→ Task requirements
Pull every line containing "give" from the listing.

→ Task data

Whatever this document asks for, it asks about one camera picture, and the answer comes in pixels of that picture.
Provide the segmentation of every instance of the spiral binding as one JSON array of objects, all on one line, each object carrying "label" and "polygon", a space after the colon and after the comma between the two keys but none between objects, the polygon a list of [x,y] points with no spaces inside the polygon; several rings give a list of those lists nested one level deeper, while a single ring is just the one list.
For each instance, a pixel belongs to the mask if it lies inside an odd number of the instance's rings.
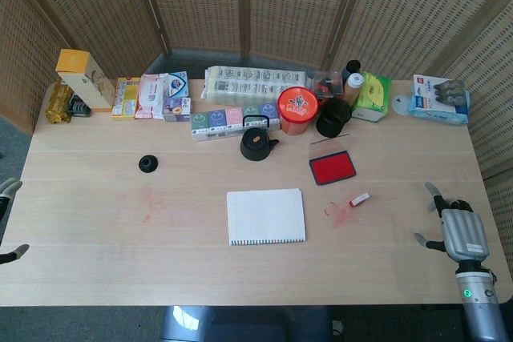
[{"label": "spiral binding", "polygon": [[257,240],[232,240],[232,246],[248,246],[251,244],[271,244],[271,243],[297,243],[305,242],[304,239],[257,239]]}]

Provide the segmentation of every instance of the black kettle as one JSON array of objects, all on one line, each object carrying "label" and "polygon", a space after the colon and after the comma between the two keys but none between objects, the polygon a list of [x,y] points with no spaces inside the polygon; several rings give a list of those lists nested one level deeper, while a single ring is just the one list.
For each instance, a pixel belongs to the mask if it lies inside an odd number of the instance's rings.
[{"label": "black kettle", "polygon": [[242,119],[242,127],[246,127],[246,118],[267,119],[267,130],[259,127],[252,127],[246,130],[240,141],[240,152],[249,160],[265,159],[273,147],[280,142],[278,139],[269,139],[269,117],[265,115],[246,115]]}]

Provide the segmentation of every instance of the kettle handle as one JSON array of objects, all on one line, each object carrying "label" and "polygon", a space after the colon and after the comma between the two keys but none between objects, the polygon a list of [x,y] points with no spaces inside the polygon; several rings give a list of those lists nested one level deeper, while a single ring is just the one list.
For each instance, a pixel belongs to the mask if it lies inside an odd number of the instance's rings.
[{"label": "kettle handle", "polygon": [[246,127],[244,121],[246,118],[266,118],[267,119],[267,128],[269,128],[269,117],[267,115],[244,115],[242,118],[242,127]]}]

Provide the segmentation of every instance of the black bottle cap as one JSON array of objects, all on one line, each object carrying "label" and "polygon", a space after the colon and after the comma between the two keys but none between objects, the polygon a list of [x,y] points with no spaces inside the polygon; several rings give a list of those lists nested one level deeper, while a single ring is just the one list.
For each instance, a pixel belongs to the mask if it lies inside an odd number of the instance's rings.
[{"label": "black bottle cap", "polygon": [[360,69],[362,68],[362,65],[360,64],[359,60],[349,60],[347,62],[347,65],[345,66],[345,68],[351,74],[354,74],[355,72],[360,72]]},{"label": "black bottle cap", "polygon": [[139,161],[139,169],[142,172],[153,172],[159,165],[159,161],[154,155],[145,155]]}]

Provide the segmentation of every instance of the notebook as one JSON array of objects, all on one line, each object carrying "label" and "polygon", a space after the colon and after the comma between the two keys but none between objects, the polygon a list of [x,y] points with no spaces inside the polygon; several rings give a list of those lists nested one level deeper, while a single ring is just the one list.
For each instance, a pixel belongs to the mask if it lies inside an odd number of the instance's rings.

→ Exercise output
Provide the segmentation of every instance of the spiral binding as one JSON array of objects, all on one line, each object carrying "label" and "polygon", a space after the colon and after the comma between the two keys but none between objects, the polygon a list of [x,y] points with no spaces inside the polygon; several rings give a list of those lists nested one level deeper, while a single ring is just the one list.
Provide the segmentation of every instance of the black kettle as one JSON array of objects, all on one line, each object carrying "label" and "polygon", a space after the colon and after the comma between the two keys but none between objects, the polygon a list of [x,y] points with no spaces inside the polygon; several rings give a list of those lists nested one level deeper, while a single ring is just the one list.
Provide the segmentation of every instance of the kettle handle as one JSON array of objects, all on one line, each object carrying "label" and "polygon", a space after the colon and after the comma between the two keys but none between objects, the polygon a list of [x,y] points with no spaces inside the polygon; several rings give a list of those lists nested one level deeper, while a single ring is just the one list.
Provide the segmentation of every instance of the black bottle cap as one JSON array of objects, all on one line, each object carrying "label" and "polygon", a space after the colon and after the comma between the two keys but none between objects, the polygon a list of [x,y] points with no spaces inside the polygon; several rings give a list of those lists nested one level deeper, while a single ring is just the one list.
Provide the segmentation of every instance of the notebook as one JSON array of objects, all on one line, each object carrying "label" and "polygon", a space after the colon and after the comma between the two keys but none between objects, the polygon a list of [x,y] points with no spaces inside the polygon; several rings give a list of those lists nested one level deeper, while a single ring is just the one list.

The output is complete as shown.